Provided material ::
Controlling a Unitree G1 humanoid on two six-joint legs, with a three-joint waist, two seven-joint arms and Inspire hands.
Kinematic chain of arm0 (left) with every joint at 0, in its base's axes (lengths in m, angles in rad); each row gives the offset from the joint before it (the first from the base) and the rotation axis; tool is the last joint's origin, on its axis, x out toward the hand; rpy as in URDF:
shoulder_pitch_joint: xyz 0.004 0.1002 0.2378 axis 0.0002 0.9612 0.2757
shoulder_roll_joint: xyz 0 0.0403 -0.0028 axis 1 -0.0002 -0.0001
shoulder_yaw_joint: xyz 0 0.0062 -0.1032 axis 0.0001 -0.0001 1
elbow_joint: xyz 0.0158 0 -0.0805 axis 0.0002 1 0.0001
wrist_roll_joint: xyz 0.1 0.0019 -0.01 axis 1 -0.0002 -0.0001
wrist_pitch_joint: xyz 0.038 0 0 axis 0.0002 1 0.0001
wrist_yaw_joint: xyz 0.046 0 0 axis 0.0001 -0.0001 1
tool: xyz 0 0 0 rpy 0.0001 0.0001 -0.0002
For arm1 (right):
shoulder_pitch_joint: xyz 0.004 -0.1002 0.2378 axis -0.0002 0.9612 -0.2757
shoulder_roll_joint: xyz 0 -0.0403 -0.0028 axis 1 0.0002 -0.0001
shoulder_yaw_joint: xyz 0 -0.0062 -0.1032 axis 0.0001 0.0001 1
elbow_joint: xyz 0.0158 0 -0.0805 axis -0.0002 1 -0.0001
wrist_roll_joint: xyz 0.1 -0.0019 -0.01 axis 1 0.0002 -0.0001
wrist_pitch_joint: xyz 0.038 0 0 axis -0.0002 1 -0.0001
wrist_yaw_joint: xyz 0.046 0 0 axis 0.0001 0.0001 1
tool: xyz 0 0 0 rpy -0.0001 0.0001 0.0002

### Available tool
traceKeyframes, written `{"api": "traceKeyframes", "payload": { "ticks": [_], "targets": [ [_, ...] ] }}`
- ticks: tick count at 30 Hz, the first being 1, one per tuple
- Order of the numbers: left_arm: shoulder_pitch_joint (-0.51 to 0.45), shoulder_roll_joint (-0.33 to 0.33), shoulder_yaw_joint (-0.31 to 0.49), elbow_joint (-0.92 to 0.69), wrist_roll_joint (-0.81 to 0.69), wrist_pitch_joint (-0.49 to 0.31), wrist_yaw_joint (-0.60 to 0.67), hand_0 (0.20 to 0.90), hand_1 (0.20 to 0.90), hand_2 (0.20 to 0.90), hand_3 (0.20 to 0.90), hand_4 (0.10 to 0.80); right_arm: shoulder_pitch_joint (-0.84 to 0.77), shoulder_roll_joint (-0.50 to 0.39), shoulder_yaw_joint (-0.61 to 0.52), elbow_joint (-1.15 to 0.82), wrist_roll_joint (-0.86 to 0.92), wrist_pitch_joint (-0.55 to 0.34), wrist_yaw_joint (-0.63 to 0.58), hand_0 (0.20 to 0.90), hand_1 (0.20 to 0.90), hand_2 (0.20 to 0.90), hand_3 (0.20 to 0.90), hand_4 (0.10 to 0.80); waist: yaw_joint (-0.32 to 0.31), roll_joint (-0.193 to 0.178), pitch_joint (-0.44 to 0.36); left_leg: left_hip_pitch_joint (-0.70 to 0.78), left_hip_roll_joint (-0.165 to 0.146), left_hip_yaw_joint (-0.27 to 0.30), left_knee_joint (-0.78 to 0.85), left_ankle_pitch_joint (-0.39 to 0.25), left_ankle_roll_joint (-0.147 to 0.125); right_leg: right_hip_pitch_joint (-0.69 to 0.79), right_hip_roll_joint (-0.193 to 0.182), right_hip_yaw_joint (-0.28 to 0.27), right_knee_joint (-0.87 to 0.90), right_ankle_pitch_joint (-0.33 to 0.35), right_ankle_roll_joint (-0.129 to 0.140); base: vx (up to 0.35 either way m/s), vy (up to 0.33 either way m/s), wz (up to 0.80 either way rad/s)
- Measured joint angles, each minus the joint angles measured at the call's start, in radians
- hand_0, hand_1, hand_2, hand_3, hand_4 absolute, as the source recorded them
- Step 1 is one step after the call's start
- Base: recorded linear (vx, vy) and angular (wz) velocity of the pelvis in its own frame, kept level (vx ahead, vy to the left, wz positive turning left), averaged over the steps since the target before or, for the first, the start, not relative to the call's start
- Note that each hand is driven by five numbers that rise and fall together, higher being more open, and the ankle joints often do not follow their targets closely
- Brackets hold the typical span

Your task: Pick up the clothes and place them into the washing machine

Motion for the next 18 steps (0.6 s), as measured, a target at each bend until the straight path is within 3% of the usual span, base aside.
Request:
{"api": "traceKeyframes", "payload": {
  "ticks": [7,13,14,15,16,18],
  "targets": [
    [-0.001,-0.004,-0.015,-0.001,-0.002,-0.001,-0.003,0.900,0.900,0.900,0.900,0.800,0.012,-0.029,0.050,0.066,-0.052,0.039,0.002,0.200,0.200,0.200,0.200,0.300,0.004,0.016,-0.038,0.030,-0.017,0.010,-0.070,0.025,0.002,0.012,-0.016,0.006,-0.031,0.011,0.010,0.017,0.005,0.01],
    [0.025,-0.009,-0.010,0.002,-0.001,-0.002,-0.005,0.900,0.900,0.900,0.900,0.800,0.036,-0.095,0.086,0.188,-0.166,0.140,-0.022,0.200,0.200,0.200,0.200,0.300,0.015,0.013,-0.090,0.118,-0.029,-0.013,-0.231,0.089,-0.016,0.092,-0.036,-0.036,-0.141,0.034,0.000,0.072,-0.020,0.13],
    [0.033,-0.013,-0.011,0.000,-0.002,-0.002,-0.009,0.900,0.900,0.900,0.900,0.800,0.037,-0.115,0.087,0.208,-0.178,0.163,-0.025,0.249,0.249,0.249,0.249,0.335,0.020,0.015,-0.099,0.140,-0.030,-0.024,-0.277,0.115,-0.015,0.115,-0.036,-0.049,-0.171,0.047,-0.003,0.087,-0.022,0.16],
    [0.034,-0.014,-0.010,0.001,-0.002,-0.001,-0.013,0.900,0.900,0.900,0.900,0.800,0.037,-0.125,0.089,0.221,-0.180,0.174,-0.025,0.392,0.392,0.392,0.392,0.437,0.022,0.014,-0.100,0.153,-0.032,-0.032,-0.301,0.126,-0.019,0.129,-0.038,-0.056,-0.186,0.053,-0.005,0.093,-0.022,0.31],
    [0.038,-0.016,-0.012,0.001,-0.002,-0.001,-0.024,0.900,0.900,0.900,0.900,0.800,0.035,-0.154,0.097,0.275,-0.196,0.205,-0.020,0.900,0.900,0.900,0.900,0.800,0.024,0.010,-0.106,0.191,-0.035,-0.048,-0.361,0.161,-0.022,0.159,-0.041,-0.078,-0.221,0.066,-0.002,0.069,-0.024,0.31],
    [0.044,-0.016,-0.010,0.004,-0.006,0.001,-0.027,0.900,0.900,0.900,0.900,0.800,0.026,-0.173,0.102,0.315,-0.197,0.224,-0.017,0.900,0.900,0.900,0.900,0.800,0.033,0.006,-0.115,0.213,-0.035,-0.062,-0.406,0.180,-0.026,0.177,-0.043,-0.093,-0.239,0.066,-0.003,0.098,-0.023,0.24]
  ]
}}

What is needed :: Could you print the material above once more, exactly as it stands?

Response ::
Controlling a Unitree G1 humanoid on two six-joint legs, with a three-joint waist, two seven-joint arms and Inspire hands.
Kinematic chain of arm0 (left) with every joint at 0, in its base's axes (lengths in m, angles in rad); each row gives the offset from the joint before it (the first from the base) and the rotation axis; tool is the last joint's origin, on its axis, x out toward the hand; rpy as in URDF:
shoulder_pitch_joint: xyz 0.004 0.1002 0.2378 axis 0.0002 0.9612 0.2757
shoulder_roll_joint: xyz 0 0.0403 -0.0028 axis 1 -0.0002 -0.0001
shoulder_yaw_joint: xyz 0 0.0062 -0.1032 axis 0.0001 -0.0001 1
elbow_joint: xyz 0.0158 0 -0.0805 axis 0.0002 1 0.0001
wrist_roll_joint: xyz 0.1 0.0019 -0.01 axis 1 -0.0002 -0.0001
wrist_pitch_joint: xyz 0.038 0 0 axis 0.0002 1 0.0001
wrist_yaw_joint: xyz 0.046 0 0 axis 0.0001 -0.0001 1
tool: xyz 0 0 0 rpy 0.0001 0.0001 -0.0002
For arm1 (right):
shoulder_pitch_joint: xyz 0.004 -0.1002 0.2378 axis -0.0002 0.9612 -0.2757
shoulder_roll_joint: xyz 0 -0.0403 -0.0028 axis 1 0.0002 -0.0001
shoulder_yaw_joint: xyz 0 -0.0062 -0.1032 axis 0.0001 0.0001 1
elbow_joint: xyz 0.0158 0 -0.0805 axis -0.0002 1 -0.0001
wrist_roll_joint: xyz 0.1 -0.0019 -0.01 axis 1 0.0002 -0.0001
wrist_pitch_joint: xyz 0.038 0 0 axis -0.0002 1 -0.0001
wrist_yaw_joint: xyz 0.046 0 0 axis 0.0001 0.0001 1
tool: xyz 0 0 0 rpy -0.0001 0.0001 0.0002

### Available tool
traceKeyframes, written `{"api": "traceKeyframes", "payload": { "ticks": [_], "targets": [ [_, ...] ] }}`
- ticks: tick count at 30 Hz, the first being 1, one per tuple
- Order of the numbers: left_arm: shoulder_pitch_joint (-0.51 to 0.45), shoulder_roll_joint (-0.33 to 0.33), shoulder_yaw_joint (-0.31 to 0.49), elbow_joint (-0.92 to 0.69), wrist_roll_joint (-0.81 to 0.69), wrist_pitch_joint (-0.49 to 0.31), wrist_yaw_joint (-0.60 to 0.67), hand_0 (0.20 to 0.90), hand_1 (0.20 to 0.90), hand_2 (0.20 to 0.90), hand_3 (0.20 to 0.90), hand_4 (0.10 to 0.80); right_arm: shoulder_pitch_joint (-0.84 to 0.77), shoulder_roll_joint (-0.50 to 0.39), shoulder_yaw_joint (-0.61 to 0.52), elbow_joint (-1.15 to 0.82), wrist_roll_joint (-0.86 to 0.92), wrist_pitch_joint (-0.55 to 0.34), wrist_yaw_joint (-0.63 to 0.58), hand_0 (0.20 to 0.90), hand_1 (0.20 to 0.90), hand_2 (0.20 to 0.90), hand_3 (0.20 to 0.90), hand_4 (0.10 to 0.80); waist: yaw_joint (-0.32 to 0.31), roll_joint (-0.193 to 0.178), pitch_joint (-0.44 to 0.36); left_leg: left_hip_pitch_joint (-0.70 to 0.78), left_hip_roll_joint (-0.165 to 0.146), left_hip_yaw_joint (-0.27 to 0.30), left_knee_joint (-0.78 to 0.85), left_ankle_pitch_joint (-0.39 to 0.25), left_ankle_roll_joint (-0.147 to 0.125); right_leg: right_hip_pitch_joint (-0.69 to 0.79), right_hip_roll_joint (-0.193 to 0.182), right_hip_yaw_joint (-0.28 to 0.27), right_knee_joint (-0.87 to 0.90), right_ankle_pitch_joint (-0.33 to 0.35), right_ankle_roll_joint (-0.129 to 0.140); base: vx (up to 0.35 either way m/s), vy (up to 0.33 either way m/s), wz (up to 0.80 either way rad/s)
- Measured joint angles, each minus the joint angles measured at the call's start, in radians
- hand_0, hand_1, hand_2, hand_3, hand_4 absolute, as the source recorded them
- Step 1 is one step after the call's start
- Base: recorded linear (vx, vy) and angular (wz) velocity of the pelvis in its own frame, kept level (vx ahead, vy to the left, wz positive turning left), averaged over the steps since the target before or, for the first, the start, not relative to the call's start
- Note that each hand is driven by five numbers that rise and fall together, higher being more open, and the ankle joints often do not follow their targets closely
- Brackets hold the typical span

Your task: Pick up the clothes and place them into the washing machine

Motion for the next 18 steps (0.6 s), as measured, a target at each bend until the straight path is within 3% of the usual span, base aside.
Request:
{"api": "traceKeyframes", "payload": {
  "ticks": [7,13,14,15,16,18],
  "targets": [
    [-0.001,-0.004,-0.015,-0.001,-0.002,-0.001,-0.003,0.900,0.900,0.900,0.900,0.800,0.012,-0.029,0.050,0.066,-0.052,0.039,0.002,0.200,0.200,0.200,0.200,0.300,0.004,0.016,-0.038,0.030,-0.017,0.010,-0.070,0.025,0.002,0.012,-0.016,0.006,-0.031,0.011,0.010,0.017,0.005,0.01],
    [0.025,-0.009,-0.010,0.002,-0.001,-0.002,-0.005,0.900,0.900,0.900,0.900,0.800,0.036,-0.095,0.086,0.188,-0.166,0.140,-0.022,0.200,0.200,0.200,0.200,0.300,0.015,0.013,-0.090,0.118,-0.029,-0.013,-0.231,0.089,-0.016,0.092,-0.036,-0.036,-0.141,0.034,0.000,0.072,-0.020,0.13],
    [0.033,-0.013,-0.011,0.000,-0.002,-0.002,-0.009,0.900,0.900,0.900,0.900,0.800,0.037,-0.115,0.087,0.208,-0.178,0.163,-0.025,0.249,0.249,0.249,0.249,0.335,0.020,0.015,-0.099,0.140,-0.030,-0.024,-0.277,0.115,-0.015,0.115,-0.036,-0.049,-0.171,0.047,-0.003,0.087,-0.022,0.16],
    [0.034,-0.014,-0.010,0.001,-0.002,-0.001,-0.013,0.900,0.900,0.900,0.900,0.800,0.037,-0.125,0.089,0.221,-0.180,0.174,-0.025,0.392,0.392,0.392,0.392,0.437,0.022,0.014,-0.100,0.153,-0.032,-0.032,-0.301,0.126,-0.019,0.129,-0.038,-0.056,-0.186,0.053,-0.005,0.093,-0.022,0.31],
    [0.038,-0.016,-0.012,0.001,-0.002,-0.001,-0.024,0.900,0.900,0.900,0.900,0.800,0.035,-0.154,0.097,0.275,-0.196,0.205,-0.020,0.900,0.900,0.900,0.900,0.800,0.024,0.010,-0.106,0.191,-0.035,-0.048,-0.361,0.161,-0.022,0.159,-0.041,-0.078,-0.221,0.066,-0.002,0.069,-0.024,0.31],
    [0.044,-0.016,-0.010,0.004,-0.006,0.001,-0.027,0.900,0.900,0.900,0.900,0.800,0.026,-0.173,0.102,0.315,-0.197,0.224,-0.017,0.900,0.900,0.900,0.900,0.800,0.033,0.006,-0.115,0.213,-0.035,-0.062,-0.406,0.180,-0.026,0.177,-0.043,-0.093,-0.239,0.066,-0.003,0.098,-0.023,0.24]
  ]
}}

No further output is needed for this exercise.